Developers are finally shipping usable apps, including mobile apps, on the peer-to-peer computing network nearly a decade after it was launched. In addition to San Francisco-based Tlon, the company that has led core development for most of Urbit’s existence, there are now a handful of other startups building software on top of the protocol.

“This is the year where we focus less on Urbit, and more on what’s built using it,” said Josh Lehman, executive director of the Urbit Foundation, speaking of the community broadly. The nonprofit was spun out of Tlon a year ago to foment community growth and write grants to developers.

According to Lehman, about 500 people are expected to attend Urbit Assembly 2022, the community’s second annual gathering, which kicks off Saturday in Miami.
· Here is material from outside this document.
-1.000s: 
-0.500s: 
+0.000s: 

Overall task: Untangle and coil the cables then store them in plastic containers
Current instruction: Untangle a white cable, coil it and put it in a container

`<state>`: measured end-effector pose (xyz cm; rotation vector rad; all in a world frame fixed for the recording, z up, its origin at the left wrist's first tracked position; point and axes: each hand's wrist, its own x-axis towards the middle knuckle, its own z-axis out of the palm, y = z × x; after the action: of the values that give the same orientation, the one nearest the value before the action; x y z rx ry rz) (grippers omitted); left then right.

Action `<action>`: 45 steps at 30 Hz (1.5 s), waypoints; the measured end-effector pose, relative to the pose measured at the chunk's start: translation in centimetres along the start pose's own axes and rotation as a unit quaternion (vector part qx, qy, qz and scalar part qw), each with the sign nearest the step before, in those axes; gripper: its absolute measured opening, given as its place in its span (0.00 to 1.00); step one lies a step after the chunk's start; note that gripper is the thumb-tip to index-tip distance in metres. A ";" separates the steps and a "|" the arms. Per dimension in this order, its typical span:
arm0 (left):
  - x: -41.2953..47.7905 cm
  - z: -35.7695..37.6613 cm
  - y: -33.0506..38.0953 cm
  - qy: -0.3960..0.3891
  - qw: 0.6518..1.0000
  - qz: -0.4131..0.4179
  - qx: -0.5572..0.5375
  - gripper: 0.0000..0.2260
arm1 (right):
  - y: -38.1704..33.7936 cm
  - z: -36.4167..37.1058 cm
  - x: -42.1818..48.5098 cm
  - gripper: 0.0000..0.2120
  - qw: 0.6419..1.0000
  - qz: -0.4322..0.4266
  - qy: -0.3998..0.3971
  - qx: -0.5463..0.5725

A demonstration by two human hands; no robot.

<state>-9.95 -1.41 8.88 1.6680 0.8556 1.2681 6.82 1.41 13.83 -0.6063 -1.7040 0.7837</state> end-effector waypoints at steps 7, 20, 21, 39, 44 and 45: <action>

While that’s small by crypto industry standards (Messari’s Mainnet conference in New York drew more than 3,000 this week), it’s nearly double last year’s attendance. Reflecting the technology’s cachet among the online intelligentsia, the technical talks will be accompanied by a poetry reading and a panel discussion featuring novelist Walter Kirn, internet historian Katherine Dee, filmmaker Alex Lee Moyer and podcaster Anna Khachiyan.

The new startups have raised millions of dollars, which again might sound like chump change from a crypto perspective, but was “unthinkable until about a year ago,” said Tim Galebach, founder of Uqbar Network, one of the newer players on the scene. The number of developers in the ecosystem is now in the “low hundreds,” Galebach estimated, up from dozens a year ago and “less than a dozen, if that” in mid-2020.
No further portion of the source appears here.